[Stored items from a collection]

▶

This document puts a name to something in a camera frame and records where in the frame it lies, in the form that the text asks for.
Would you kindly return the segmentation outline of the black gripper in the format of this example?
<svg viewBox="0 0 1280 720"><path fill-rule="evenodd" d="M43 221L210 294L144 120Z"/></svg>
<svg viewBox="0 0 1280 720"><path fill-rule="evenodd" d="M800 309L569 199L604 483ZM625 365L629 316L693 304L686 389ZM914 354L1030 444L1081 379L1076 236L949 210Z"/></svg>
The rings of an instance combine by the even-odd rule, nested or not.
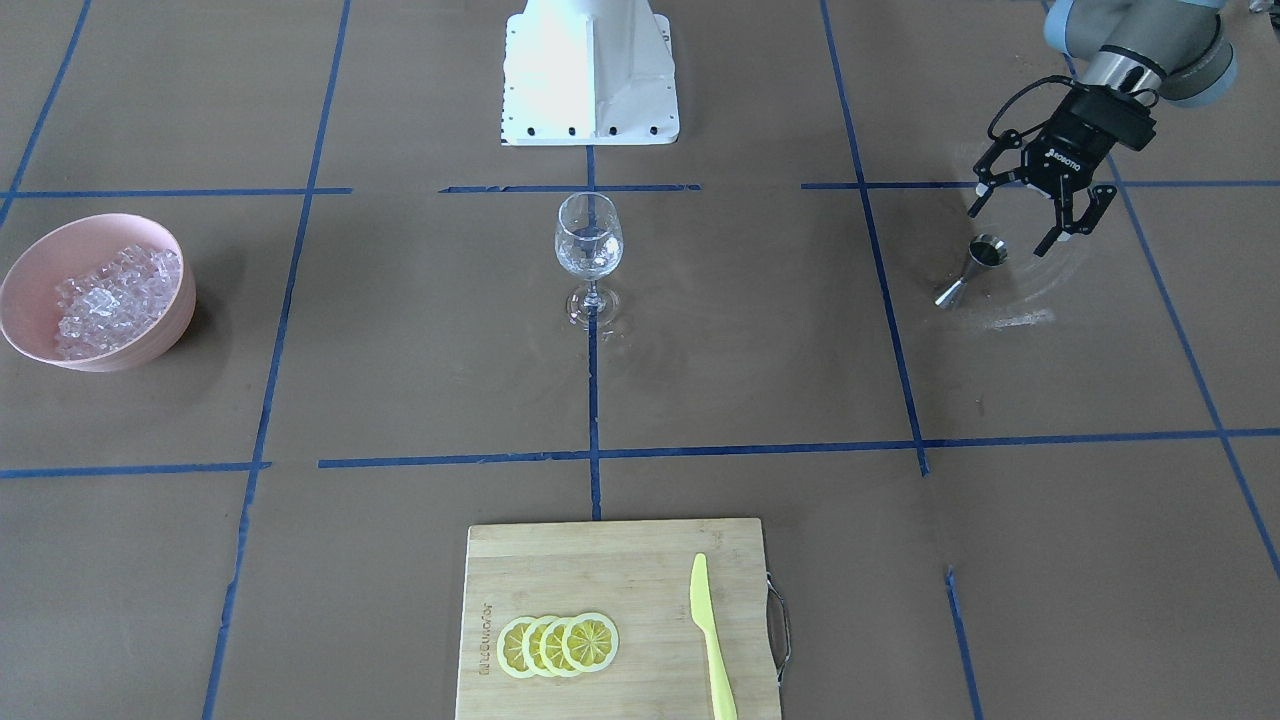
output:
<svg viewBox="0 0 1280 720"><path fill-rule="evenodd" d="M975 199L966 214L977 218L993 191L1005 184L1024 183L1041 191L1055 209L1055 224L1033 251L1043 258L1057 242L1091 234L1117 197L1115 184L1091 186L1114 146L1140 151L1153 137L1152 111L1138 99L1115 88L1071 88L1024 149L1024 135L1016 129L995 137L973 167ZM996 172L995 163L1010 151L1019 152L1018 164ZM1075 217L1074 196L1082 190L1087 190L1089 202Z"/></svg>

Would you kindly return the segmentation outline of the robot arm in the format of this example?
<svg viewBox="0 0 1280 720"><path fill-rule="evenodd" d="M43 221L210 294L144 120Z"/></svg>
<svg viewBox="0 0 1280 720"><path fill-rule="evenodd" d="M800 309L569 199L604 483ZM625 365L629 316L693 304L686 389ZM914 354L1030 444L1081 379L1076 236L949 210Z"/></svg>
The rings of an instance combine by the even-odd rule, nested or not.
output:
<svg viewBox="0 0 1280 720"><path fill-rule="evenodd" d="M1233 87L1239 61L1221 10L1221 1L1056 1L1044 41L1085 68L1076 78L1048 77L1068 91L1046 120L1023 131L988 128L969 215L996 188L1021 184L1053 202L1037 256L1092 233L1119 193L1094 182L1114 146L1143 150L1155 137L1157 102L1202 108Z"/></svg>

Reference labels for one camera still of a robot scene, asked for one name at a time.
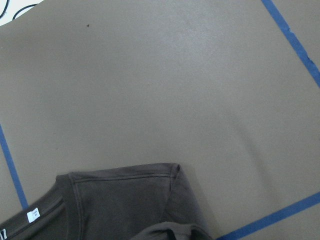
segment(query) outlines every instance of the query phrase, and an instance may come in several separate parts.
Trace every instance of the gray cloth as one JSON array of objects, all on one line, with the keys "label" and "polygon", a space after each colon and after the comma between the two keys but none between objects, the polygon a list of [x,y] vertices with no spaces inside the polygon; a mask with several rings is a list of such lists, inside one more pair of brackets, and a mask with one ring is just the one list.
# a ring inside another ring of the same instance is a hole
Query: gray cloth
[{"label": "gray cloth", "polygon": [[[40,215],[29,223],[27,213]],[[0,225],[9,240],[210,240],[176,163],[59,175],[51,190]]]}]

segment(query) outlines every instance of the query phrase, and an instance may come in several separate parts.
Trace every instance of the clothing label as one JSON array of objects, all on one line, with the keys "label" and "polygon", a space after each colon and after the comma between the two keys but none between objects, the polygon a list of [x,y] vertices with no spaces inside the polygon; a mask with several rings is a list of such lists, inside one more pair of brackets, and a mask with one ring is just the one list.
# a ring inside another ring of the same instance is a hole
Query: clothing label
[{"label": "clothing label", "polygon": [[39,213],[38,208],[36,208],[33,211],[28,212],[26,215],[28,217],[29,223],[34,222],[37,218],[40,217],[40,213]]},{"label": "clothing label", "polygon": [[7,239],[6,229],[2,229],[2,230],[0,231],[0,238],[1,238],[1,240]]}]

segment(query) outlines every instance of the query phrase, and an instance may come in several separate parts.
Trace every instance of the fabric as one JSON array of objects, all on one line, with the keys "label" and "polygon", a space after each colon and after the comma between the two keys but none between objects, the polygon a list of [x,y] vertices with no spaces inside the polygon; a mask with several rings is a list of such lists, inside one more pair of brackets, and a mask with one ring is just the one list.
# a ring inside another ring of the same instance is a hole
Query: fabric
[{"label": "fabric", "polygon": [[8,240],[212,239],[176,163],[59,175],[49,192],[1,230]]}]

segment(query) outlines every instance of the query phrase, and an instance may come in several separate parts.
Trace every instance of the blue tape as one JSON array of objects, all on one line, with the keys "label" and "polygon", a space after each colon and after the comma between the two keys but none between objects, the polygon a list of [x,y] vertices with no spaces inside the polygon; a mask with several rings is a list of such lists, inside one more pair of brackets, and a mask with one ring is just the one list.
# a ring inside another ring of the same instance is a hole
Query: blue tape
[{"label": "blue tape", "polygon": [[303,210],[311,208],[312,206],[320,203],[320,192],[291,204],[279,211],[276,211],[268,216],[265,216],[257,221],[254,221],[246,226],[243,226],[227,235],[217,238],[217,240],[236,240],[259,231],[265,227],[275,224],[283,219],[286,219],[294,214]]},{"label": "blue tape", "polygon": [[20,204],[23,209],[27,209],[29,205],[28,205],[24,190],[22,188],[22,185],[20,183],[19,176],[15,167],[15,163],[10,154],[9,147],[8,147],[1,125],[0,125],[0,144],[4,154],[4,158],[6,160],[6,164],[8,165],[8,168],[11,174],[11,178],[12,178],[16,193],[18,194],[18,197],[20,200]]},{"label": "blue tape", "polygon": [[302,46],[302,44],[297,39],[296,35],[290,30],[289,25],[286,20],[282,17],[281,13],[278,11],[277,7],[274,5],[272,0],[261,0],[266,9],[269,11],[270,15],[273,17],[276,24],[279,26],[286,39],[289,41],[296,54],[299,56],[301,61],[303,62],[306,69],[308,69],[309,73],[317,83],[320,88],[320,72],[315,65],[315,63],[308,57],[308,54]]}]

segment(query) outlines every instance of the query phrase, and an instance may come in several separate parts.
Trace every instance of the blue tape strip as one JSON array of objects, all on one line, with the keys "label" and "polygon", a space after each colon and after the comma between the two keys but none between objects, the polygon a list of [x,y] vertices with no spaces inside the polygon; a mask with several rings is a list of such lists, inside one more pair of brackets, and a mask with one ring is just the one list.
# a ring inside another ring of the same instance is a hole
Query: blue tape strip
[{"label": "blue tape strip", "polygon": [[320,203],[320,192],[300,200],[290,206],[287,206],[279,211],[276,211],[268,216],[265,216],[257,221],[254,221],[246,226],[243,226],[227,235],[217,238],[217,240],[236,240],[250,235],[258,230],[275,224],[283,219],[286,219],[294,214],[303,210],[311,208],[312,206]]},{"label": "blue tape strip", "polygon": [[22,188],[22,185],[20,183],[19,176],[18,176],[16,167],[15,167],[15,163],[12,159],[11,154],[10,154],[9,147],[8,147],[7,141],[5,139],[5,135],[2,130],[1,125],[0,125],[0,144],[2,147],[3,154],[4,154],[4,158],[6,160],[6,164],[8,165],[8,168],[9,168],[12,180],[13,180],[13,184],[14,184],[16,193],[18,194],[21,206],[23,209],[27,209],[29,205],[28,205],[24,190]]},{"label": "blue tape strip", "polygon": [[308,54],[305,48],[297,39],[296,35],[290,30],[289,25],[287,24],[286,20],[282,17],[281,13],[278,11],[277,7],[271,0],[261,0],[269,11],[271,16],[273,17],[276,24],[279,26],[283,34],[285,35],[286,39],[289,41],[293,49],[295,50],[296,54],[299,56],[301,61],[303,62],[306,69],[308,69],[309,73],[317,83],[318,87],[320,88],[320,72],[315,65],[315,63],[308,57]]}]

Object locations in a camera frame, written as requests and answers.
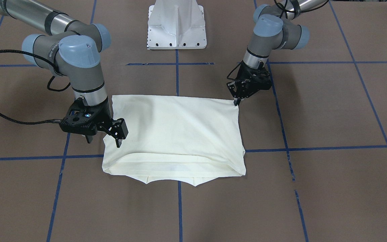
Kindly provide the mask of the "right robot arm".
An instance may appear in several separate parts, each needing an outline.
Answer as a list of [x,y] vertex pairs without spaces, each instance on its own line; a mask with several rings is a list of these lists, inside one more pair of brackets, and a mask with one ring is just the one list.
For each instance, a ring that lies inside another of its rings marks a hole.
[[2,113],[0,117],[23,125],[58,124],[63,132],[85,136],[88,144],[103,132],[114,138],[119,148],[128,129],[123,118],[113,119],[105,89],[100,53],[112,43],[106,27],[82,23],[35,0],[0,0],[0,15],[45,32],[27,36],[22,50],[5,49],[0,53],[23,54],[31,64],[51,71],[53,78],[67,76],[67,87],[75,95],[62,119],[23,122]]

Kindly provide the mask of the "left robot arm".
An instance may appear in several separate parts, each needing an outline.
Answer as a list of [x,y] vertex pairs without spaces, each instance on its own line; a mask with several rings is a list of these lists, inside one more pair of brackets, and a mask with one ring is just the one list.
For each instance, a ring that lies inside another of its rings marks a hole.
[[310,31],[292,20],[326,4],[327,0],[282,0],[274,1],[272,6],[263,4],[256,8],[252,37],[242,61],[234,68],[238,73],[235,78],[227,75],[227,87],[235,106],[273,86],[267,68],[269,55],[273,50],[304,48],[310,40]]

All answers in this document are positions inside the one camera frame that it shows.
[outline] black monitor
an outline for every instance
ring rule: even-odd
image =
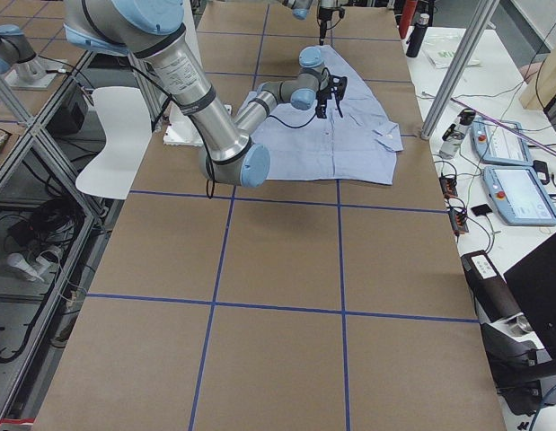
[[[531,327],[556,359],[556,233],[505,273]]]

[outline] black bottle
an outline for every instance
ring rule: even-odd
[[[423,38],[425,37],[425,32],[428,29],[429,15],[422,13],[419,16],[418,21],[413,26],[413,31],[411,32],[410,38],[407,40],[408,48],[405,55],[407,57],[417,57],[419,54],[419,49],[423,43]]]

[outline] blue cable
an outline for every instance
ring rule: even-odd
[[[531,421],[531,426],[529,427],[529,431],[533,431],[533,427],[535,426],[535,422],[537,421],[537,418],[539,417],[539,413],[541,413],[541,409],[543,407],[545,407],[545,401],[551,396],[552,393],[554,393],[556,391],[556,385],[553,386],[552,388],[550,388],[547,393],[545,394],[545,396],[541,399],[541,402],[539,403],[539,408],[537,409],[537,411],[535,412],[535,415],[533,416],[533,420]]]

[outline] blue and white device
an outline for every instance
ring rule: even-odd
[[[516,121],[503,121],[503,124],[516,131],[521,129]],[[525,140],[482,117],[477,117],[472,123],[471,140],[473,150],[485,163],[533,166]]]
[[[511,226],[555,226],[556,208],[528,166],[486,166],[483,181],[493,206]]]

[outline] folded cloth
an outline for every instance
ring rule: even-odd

◀

-- Task requirements --
Once you have found every line above holding the word "document", copy those lines.

-- Response to the task --
This document puts a name to something in a camera frame and records where in the frame it lies, in the form that the text asks for.
All answers in this document are positions inside the one camera frame that it shows.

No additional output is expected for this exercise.